- What you need to do:
Every line containing the string "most" should be returned from the records.

- Provided data:
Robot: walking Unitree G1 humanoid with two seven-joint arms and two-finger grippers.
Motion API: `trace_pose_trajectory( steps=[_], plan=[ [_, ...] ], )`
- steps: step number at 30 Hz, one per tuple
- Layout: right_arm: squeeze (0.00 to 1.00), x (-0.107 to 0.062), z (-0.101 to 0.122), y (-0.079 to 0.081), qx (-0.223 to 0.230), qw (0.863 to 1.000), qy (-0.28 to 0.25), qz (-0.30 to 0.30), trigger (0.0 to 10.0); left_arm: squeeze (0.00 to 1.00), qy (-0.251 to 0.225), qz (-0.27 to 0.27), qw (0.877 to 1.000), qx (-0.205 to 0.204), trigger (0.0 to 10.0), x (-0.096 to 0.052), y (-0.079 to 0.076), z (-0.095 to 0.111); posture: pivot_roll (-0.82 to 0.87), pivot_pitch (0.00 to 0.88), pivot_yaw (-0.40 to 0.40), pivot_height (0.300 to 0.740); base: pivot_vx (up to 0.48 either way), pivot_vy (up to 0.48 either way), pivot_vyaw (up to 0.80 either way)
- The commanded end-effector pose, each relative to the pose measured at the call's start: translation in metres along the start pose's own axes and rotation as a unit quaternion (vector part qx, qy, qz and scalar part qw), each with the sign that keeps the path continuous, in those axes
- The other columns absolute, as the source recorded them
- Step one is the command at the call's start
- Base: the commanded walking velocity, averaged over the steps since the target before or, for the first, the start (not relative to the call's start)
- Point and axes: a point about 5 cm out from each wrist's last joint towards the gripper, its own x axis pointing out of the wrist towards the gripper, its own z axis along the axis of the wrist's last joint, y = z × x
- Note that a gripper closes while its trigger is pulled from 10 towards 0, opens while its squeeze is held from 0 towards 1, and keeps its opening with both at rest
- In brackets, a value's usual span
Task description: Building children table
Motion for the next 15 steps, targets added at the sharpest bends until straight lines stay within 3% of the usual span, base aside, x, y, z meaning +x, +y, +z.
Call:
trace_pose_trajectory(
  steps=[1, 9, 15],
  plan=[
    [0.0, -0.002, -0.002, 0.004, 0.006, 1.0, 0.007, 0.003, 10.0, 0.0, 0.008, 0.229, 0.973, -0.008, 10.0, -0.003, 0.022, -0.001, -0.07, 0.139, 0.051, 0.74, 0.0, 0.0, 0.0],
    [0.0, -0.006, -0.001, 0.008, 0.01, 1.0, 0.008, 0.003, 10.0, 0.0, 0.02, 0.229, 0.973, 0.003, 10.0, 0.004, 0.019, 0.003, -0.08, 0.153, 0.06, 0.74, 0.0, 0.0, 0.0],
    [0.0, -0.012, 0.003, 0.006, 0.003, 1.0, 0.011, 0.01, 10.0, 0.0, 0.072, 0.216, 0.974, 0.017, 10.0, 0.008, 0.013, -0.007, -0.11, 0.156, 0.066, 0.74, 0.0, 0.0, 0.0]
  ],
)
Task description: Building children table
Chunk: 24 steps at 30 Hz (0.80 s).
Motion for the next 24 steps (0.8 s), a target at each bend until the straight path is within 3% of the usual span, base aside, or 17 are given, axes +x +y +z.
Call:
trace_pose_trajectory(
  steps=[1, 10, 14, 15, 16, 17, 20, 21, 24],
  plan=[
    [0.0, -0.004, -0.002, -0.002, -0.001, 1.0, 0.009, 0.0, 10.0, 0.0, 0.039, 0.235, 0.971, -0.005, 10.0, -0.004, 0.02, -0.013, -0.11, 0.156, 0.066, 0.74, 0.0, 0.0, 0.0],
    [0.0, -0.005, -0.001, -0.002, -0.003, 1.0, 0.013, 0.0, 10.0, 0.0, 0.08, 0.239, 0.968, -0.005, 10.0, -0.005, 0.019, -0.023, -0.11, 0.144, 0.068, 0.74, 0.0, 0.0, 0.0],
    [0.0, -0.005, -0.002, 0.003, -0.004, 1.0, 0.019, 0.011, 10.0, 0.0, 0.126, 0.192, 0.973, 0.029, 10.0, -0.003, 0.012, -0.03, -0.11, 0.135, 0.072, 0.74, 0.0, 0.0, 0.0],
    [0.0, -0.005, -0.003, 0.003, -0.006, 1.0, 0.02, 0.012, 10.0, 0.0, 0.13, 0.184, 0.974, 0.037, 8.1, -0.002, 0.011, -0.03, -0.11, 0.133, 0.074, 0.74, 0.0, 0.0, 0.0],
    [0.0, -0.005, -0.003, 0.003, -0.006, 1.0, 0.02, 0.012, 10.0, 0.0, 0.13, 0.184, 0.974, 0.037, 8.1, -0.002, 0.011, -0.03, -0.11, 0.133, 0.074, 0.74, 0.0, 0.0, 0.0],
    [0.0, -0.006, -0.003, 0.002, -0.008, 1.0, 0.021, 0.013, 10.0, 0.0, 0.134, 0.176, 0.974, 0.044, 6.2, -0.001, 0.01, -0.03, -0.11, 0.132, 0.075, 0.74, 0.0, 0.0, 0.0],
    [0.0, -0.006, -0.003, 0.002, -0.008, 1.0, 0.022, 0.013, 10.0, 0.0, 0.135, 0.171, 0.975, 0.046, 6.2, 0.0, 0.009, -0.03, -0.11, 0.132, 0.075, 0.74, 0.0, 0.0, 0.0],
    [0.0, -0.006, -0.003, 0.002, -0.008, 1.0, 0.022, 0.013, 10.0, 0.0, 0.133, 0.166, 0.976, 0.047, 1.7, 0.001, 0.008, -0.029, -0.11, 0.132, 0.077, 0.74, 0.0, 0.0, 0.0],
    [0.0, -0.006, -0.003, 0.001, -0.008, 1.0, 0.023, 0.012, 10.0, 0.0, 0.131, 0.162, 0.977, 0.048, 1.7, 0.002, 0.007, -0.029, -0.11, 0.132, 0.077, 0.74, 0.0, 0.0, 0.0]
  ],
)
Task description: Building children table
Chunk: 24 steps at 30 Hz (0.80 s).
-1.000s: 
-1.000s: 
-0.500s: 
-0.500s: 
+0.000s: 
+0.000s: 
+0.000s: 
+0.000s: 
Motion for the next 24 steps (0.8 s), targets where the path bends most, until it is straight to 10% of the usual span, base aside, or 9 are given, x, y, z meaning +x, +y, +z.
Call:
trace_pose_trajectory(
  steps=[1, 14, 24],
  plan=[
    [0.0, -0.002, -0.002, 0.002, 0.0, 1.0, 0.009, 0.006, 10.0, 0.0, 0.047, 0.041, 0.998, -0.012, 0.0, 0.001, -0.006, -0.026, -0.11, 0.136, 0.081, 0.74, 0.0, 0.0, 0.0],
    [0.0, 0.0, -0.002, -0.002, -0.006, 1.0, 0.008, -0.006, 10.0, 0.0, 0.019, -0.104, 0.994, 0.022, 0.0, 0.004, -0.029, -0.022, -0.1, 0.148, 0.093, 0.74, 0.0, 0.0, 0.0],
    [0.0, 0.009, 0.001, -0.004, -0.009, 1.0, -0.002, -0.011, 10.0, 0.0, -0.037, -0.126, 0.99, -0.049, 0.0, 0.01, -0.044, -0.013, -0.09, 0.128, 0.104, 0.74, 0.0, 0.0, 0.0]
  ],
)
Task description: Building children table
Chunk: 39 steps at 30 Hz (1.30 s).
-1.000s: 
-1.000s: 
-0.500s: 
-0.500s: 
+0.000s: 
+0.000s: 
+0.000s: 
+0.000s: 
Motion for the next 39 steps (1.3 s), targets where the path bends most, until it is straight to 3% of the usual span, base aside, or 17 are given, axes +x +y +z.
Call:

- Expected answer:
Motion for the next 24 steps (0.8 s), targets where the path bends most, until it is straight to 10% of the usual span, base aside, or 9 are given, x, y, z meaning +x, +y, +z.
Motion for the next 39 steps (1.3 s), targets where the path bends most, until it is straight to 3% of the usual span, base aside, or 17 are given, axes +x +y +z.

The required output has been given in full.